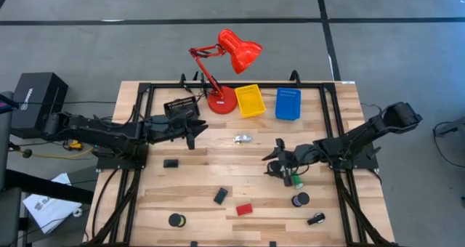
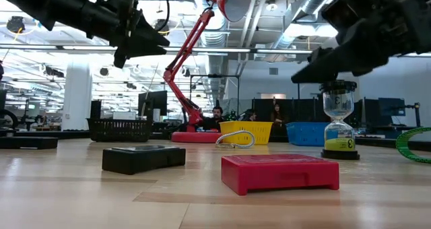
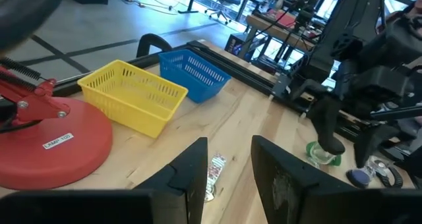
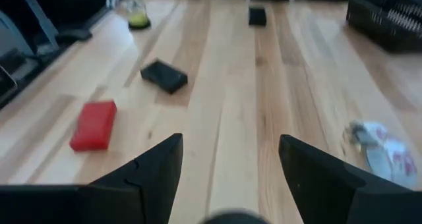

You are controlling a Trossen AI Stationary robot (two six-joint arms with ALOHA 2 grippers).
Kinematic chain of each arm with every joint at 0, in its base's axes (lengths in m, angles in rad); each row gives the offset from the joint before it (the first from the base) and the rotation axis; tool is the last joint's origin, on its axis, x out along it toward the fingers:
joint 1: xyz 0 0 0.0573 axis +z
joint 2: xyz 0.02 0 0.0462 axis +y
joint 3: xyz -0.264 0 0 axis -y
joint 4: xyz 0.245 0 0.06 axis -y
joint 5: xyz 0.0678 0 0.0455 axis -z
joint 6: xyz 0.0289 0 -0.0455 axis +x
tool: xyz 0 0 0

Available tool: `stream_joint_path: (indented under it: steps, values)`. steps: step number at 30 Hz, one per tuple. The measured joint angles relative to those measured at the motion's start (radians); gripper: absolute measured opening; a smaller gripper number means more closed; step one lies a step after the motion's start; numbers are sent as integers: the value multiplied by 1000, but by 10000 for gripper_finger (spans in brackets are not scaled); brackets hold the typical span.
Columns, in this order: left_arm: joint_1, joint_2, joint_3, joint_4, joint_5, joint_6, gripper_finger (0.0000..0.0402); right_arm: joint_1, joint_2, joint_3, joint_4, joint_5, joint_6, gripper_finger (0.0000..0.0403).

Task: Pick & Place Office items
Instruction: Put the light green hourglass into the yellow bin

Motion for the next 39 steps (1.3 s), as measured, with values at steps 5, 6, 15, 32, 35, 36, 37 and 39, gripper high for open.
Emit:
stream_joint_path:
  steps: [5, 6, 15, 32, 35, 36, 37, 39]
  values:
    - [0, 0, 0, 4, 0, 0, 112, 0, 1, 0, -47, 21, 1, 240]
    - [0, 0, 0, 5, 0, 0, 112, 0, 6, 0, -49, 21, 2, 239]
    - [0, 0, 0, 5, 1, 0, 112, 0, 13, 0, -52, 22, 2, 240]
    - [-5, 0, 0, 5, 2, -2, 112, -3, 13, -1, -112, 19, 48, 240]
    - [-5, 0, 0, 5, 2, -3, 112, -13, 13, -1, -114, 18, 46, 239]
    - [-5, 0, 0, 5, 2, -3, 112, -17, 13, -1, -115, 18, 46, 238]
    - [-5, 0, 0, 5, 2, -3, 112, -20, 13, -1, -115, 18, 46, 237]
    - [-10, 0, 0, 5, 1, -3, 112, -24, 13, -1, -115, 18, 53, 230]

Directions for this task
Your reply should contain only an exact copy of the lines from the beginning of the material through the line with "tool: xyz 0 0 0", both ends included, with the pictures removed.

Response below
You are controlling a Trossen AI Stationary robot (two six-joint arms with ALOHA 2 grippers).
Kinematic chain of each arm with every joint at 0, in its base's axes (lengths in m, angles in rad); each row gives the offset from the joint before it (the first from the base) and the rotation axis; tool is the last joint's origin, on its axis, x out along it toward the fingers:
joint 1: xyz 0 0 0.0573 axis +z
joint 2: xyz 0.02 0 0.0462 axis +y
joint 3: xyz -0.264 0 0 axis -y
joint 4: xyz 0.245 0 0.06 axis -y
joint 5: xyz 0.0678 0 0.0455 axis -z
joint 6: xyz 0.0289 0 -0.0455 axis +x
tool: xyz 0 0 0

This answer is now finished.